*Aim of the task:* For the data below, give again exactly the lines from the one containing "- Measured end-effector" through the one containing "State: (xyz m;", both ends included, and no others.

#####

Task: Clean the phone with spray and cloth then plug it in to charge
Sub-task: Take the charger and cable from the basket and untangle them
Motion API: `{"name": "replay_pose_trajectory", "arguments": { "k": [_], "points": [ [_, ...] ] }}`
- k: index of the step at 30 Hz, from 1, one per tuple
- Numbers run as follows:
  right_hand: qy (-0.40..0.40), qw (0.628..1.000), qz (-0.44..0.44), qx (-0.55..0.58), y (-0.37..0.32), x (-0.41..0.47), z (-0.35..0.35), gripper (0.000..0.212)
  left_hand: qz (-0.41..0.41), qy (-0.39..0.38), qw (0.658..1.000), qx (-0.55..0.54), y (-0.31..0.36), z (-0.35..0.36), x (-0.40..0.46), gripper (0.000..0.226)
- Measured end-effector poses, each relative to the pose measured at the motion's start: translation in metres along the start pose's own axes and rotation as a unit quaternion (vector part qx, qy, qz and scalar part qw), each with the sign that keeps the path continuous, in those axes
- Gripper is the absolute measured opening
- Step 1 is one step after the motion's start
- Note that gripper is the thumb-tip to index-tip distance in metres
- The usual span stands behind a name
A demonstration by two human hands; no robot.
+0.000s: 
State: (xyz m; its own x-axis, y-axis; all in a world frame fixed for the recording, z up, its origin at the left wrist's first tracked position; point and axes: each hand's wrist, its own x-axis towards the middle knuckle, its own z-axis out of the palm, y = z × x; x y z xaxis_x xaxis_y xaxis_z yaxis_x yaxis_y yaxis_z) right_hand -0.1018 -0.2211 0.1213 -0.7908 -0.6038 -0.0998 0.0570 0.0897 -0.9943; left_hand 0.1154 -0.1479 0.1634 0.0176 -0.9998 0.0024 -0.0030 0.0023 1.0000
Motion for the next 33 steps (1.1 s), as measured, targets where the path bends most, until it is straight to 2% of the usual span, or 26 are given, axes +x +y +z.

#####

*Solved exercise:*
- Measured end-effector poses, each relative to the pose measured at the motion's start: translation in metres along the start pose's own axes and rotation as a unit quaternion (vector part qx, qy, qz and scalar part qw), each with the sign that keeps the path continuous, in those axes
- Gripper is the absolute measured opening
- Step 1 is one step after the motion's start
- Note that gripper is the thumb-tip to index-tip distance in metres
- The usual span stands behind a name
A demonstration by two human hands; no robot.
+0.000s: 
State: (xyz m; its own x-axis, y-axis; all in a world frame fixed for the recording, z up, its origin at the left wrist's first tracked position; point and axes: each hand's wrist, its own x-axis towards the middle knuckle, its own z-axis out of the palm, y = z × x; x y z xaxis_x xaxis_y xaxis_z yaxis_x yaxis_y yaxis_z) right_hand -0.1018 -0.2211 0.1213 -0.7908 -0.6038 -0.0998 0.0570 0.0897 -0.9943; left_hand 0.1154 -0.1479 0.1634 0.0176 -0.9998 0.0024 -0.0030 0.0023 1.0000

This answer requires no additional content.